(Collected data)
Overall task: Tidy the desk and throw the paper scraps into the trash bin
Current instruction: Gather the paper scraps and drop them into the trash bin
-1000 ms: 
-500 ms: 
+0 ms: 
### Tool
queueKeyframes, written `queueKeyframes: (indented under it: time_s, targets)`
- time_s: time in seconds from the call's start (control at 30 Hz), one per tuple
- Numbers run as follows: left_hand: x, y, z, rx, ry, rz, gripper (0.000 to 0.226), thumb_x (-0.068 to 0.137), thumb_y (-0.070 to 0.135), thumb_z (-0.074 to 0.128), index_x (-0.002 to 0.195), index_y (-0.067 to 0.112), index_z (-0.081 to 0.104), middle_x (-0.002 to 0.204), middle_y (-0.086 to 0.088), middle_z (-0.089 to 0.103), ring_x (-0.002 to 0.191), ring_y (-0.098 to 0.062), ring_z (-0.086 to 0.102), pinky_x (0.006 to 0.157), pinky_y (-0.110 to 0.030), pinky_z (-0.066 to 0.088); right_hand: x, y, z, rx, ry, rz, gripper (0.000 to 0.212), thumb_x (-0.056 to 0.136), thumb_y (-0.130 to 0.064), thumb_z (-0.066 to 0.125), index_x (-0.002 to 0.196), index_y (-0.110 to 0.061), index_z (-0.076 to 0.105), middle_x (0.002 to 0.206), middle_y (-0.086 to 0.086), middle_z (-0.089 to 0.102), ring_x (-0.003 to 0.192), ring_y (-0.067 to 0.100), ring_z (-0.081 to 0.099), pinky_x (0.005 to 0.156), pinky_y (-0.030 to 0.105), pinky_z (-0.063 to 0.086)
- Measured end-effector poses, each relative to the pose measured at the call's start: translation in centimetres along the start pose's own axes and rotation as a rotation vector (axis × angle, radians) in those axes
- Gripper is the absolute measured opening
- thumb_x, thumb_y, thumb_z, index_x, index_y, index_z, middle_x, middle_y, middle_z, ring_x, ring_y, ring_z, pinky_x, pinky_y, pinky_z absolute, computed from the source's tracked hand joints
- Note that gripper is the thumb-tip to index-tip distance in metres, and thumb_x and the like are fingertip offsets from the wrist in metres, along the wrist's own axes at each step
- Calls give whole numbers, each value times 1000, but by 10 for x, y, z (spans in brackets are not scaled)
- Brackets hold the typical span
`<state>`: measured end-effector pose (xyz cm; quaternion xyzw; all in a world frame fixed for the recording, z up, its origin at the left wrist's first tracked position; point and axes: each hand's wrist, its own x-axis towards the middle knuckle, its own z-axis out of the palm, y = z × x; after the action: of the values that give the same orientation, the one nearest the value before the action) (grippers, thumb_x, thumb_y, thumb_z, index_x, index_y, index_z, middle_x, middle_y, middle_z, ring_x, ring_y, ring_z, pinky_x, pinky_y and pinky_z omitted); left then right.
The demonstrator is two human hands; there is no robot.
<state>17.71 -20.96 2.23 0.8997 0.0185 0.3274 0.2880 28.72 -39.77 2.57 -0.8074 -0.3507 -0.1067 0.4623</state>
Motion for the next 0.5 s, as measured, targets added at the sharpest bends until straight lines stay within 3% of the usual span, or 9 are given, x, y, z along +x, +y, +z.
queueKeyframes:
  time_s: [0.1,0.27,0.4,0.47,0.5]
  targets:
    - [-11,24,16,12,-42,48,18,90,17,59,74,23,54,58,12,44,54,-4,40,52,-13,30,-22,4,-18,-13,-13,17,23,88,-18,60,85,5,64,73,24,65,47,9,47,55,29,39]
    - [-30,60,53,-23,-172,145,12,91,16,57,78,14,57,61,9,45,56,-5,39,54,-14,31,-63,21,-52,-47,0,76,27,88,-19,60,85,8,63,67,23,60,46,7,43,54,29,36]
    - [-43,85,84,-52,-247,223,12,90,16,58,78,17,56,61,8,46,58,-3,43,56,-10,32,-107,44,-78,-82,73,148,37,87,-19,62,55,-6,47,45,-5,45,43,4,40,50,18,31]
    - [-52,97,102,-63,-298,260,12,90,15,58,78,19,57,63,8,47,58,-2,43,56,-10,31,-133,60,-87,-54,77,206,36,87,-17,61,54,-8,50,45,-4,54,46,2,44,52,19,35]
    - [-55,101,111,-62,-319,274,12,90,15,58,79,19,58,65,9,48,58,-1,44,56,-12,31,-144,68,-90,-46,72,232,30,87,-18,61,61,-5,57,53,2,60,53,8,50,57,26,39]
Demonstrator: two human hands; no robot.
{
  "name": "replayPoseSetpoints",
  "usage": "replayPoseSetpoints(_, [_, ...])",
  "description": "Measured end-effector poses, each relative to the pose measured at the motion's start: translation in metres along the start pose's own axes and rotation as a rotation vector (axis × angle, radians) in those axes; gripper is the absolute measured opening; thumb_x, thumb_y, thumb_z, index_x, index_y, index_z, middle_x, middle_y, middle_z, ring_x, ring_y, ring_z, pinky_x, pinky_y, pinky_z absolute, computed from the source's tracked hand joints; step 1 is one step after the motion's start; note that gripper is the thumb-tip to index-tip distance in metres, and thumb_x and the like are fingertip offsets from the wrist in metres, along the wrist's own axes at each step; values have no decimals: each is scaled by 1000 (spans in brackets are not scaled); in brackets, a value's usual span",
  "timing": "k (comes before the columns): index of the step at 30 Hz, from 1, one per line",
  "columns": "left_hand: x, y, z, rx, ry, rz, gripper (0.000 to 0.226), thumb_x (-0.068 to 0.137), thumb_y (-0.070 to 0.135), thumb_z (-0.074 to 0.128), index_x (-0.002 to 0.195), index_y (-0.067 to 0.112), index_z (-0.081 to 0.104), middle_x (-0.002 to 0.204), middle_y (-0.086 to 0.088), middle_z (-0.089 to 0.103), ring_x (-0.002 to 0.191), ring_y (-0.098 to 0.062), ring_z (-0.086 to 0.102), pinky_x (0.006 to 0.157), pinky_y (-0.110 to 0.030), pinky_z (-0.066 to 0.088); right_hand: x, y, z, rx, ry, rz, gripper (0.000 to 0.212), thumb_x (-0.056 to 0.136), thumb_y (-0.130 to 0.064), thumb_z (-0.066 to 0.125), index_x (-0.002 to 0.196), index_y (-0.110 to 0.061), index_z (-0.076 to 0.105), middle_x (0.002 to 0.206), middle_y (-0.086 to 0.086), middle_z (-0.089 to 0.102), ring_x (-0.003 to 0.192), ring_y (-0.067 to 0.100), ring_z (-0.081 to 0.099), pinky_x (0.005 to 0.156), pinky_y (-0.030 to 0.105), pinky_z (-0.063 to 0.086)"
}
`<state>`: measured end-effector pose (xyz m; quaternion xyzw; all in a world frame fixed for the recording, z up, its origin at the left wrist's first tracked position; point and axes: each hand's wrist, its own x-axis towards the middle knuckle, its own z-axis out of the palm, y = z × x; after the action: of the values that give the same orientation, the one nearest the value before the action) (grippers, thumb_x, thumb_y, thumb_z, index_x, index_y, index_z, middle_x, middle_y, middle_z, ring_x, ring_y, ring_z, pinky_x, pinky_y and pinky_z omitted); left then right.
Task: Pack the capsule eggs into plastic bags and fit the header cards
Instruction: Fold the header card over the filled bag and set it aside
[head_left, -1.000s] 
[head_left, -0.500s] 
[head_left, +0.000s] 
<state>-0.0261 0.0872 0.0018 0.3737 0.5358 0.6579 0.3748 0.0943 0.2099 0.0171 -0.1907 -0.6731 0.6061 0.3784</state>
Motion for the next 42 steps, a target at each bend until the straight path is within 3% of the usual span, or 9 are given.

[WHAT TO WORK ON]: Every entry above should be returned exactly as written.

[EXERCISE RESULT]:
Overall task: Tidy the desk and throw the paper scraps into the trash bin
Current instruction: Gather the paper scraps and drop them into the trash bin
-1000 ms: 
-500 ms: 
+0 ms: 
### Tool
queueKeyframes, written `queueKeyframes: (indented under it: time_s, targets)`
- time_s: time in seconds from the call's start (control at 30 Hz), one per tuple
- Numbers run as follows: left_hand: x, y, z, rx, ry, rz, gripper (0.000 to 0.226), thumb_x (-0.068 to 0.137), thumb_y (-0.070 to 0.135), thumb_z (-0.074 to 0.128), index_x (-0.002 to 0.195), index_y (-0.067 to 0.112), index_z (-0.081 to 0.104), middle_x (-0.002 to 0.204), middle_y (-0.086 to 0.088), middle_z (-0.089 to 0.103), ring_x (-0.002 to 0.191), ring_y (-0.098 to 0.062), ring_z (-0.086 to 0.102), pinky_x (0.006 to 0.157), pinky_y (-0.110 to 0.030), pinky_z (-0.066 to 0.088); right_hand: x, y, z, rx, ry, rz, gripper (0.000 to 0.212), thumb_x (-0.056 to 0.136), thumb_y (-0.130 to 0.064), thumb_z (-0.066 to 0.125), index_x (-0.002 to 0.196), index_y (-0.110 to 0.061), index_z (-0.076 to 0.105), middle_x (0.002 to 0.206), middle_y (-0.086 to 0.086), middle_z (-0.089 to 0.102), ring_x (-0.003 to 0.192), ring_y (-0.067 to 0.100), ring_z (-0.081 to 0.099), pinky_x (0.005 to 0.156), pinky_y (-0.030 to 0.105), pinky_z (-0.063 to 0.086)
- Measured end-effector poses, each relative to the pose measured at the call's start: translation in centimetres along the start pose's own axes and rotation as a rotation vector (axis × angle, radians) in those axes
- Gripper is the absolute measured opening
- thumb_x, thumb_y, thumb_z, index_x, index_y, index_z, middle_x, middle_y, middle_z, ring_x, ring_y, ring_z, pinky_x, pinky_y, pinky_z absolute, computed from the source's tracked hand joints
- Note that gripper is the thumb-tip to index-tip distance in metres, and thumb_x and the like are fingertip offsets from the wrist in metres, along the wrist's own axes at each step
- Calls give whole numbers, each value times 1000, but by 10 for x, y, z (spans in brackets are not scaled)
- Brackets hold the typical span
`<state>`: measured end-effector pose (xyz cm; quaternion xyzw; all in a world frame fixed for the recording, z up, its origin at the left wrist's first tracked position; point and axes: each hand's wrist, its own x-axis towards the middle knuckle, its own z-axis out of the palm, y = z × x; after the action: of the values that give the same orientation, the one nearest the value before the action) (grippers, thumb_x, thumb_y, thumb_z, index_x, index_y, index_z, middle_x, middle_y, middle_z, ring_x, ring_y, ring_z, pinky_x, pinky_y and pinky_z omitted); left then right.
The demonstrator is two human hands; there is no robot.
<state>17.71 -20.96 2.23 0.8997 0.0185 0.3274 0.2880 28.72 -39.77 2.57 -0.8074 -0.3507 -0.1067 0.4623</state>
Motion for the next 0.5 s, as measured, targets added at the sharpest bends until straight lines stay within 3% of the usual span, or 9 are given, x, y, z along +x, +y, +z.
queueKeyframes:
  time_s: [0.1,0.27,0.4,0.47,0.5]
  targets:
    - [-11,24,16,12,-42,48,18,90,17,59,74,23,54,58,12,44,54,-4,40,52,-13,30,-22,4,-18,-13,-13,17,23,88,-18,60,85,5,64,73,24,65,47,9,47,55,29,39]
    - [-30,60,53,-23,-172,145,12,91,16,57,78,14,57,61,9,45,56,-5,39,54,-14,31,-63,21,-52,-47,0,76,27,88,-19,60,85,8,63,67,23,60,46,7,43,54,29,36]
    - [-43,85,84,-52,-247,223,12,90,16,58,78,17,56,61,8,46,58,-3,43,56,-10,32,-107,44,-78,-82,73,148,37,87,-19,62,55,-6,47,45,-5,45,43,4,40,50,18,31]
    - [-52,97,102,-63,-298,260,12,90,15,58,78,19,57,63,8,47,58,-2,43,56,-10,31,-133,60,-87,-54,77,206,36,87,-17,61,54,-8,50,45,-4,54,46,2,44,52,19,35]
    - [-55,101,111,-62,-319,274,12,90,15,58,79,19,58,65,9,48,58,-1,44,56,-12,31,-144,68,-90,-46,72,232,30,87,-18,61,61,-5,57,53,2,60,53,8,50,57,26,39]
Demonstrator: two human hands; no robot.
{
  "name": "replayPoseSetpoints",
  "usage": "replayPoseSetpoints(_, [_, ...])",
  "description": "Measured end-effector poses, each relative to the pose measured at the motion's start: translation in metres along the start pose's own axes and rotation as a rotation vector (axis × angle, radians) in those axes; gripper is the absolute measured opening; thumb_x, thumb_y, thumb_z, index_x, index_y, index_z, middle_x, middle_y, middle_z, ring_x, ring_y, ring_z, pinky_x, pinky_y, pinky_z absolute, computed from the source's tracked hand joints; step 1 is one step after the motion's start; note that gripper is the thumb-tip to index-tip distance in metres, and thumb_x and the like are fingertip offsets from the wrist in metres, along the wrist's own axes at each step; values have no decimals: each is scaled by 1000 (spans in brackets are not scaled); in brackets, a value's usual span",
  "timing": "k (comes before the columns): index of the step at 30 Hz, from 1, one per line",
  "columns": "left_hand: x, y, z, rx, ry, rz, gripper (0.000 to 0.226), thumb_x (-0.068 to 0.137), thumb_y (-0.070 to 0.135), thumb_z (-0.074 to 0.128), index_x (-0.002 to 0.195), index_y (-0.067 to 0.112), index_z (-0.081 to 0.104), middle_x (-0.002 to 0.204), middle_y (-0.086 to 0.088), middle_z (-0.089 to 0.103), ring_x (-0.002 to 0.191), ring_y (-0.098 to 0.062), ring_z (-0.086 to 0.102), pinky_x (0.006 to 0.157), pinky_y (-0.110 to 0.030), pinky_z (-0.066 to 0.088); right_hand: x, y, z, rx, ry, rz, gripper (0.000 to 0.212), thumb_x (-0.056 to 0.136), thumb_y (-0.130 to 0.064), thumb_z (-0.066 to 0.125), index_x (-0.002 to 0.196), index_y (-0.110 to 0.061), index_z (-0.076 to 0.105), middle_x (0.002 to 0.206), middle_y (-0.086 to 0.086), middle_z (-0.089 to 0.102), ring_x (-0.003 to 0.192), ring_y (-0.067 to 0.100), ring_z (-0.081 to 0.099), pinky_x (0.005 to 0.156), pinky_y (-0.030 to 0.105), pinky_z (-0.063 to 0.086)"
}
`<state>`: measured end-effector pose (xyz m; quaternion xyzw; all in a world frame fixed for the recording, z up, its origin at the left wrist's first tracked position; point and axes: each hand's wrist, its own x-axis towards the middle knuckle, its own z-axis out of the palm, y = z × x; after the action: of the values that give the same orientation, the one nearest the value before the action) (grippers, thumb_x, thumb_y, thumb_z, index_x, index_y, index_z, middle_x, middle_y, middle_z, ring_x, ring_y, ring_z, pinky_x, pinky_y and pinky_z omitted); left then right.
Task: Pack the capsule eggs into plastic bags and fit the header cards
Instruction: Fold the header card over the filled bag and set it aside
[head_left, -1.000s] 
[head_left, -0.500s] 
[head_left, +0.000s] 
<state>-0.0261 0.0872 0.0018 0.3737 0.5358 0.6579 0.3748 0.0943 0.2099 0.0171 -0.1907 -0.6731 0.6061 0.3784</state>
Motion for the next 42 steps, a target at each bend until the straight path is within 3% of the usual span, or 9 are given.

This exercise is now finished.